Required action: Drop the images; return everything else in the listing below exactly.

Dataset excerpt:
= = = =

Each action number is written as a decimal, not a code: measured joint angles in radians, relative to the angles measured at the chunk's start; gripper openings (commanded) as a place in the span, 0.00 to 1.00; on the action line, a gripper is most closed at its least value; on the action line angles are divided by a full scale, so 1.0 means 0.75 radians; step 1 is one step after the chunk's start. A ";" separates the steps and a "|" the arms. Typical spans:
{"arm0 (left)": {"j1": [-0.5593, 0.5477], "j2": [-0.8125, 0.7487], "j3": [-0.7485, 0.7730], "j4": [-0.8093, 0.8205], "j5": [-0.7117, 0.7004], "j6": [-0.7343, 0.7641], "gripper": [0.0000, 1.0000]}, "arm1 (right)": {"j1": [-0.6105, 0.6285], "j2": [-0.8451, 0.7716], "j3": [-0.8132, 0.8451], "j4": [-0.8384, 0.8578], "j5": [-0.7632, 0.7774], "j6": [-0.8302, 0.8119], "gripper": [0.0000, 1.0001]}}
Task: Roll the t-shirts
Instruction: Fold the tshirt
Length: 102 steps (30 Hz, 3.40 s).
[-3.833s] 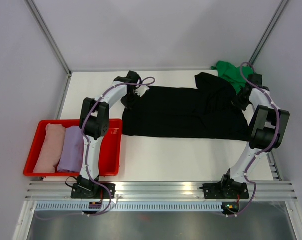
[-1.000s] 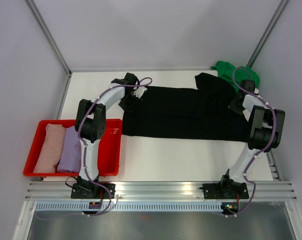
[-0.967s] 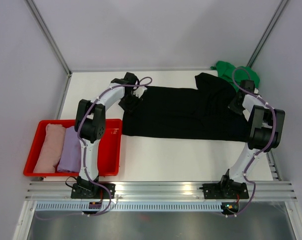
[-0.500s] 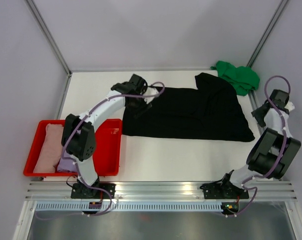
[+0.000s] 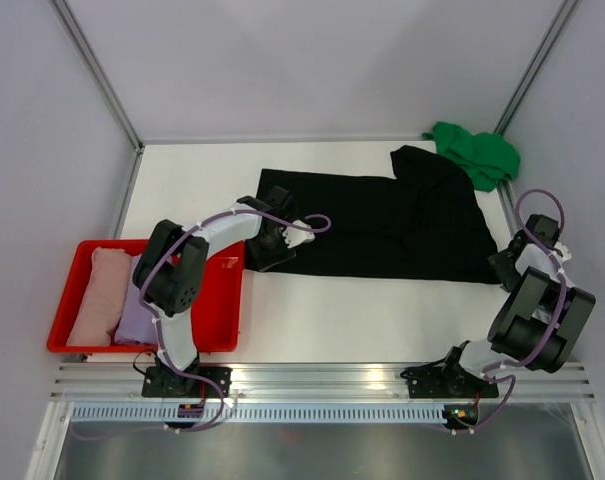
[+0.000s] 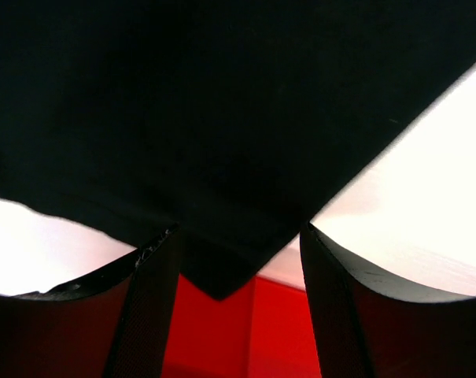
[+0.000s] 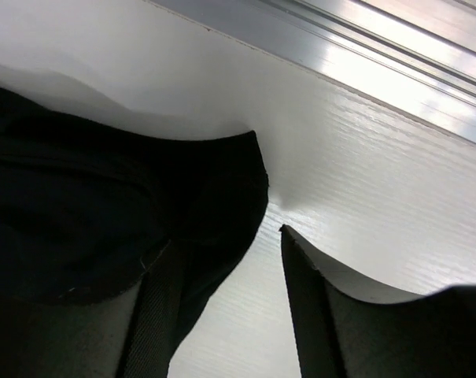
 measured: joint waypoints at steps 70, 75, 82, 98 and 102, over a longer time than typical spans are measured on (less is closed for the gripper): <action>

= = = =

Reply to the exercise:
Each action number is written as a decimal, not a code: measured joint angles in radians, relative to the angles measured at the chunk's start; gripper openings (commanded) as a place in the span, 0.00 to 1.00; on the action line, a gripper is most closed at its least value; on the action line angles are divided by a full scale, so 1.0 means 0.75 radians; step 1 is one step after the chunk's start. A ";" separates the steps and a "|" the arms. Typical spans:
{"arm0 (left)": {"j1": [-0.5593, 0.5477], "j2": [-0.8125, 0.7487], "j3": [-0.7485, 0.7730], "j4": [-0.8093, 0.8205], "j5": [-0.7117, 0.7004], "j6": [-0.7343, 0.7641], "gripper": [0.0000, 1.0000]}, "arm1 (right)": {"j1": [-0.6105, 0.6285], "j2": [-0.8451, 0.7716], "j3": [-0.8132, 0.8451], "j4": [-0.8384, 0.8578], "j5": [-0.7632, 0.7774], "j6": [-0.8302, 0.8119], "gripper": [0.0000, 1.0001]}}
Task: Roll the t-shirts
Instruction: Fold the tshirt
Length: 102 steps (30 Hz, 3.40 s).
[-3.833s] 
[-1.000s] 
[-0.967s] 
[-0.500s] 
[+0.000s] 
[+0.000s] 
[+0.000s] 
 measured: joint waypoints at steps 70, 75, 82, 98 and 102, over a longer time than typical spans are measured on (less is closed for the gripper): <action>

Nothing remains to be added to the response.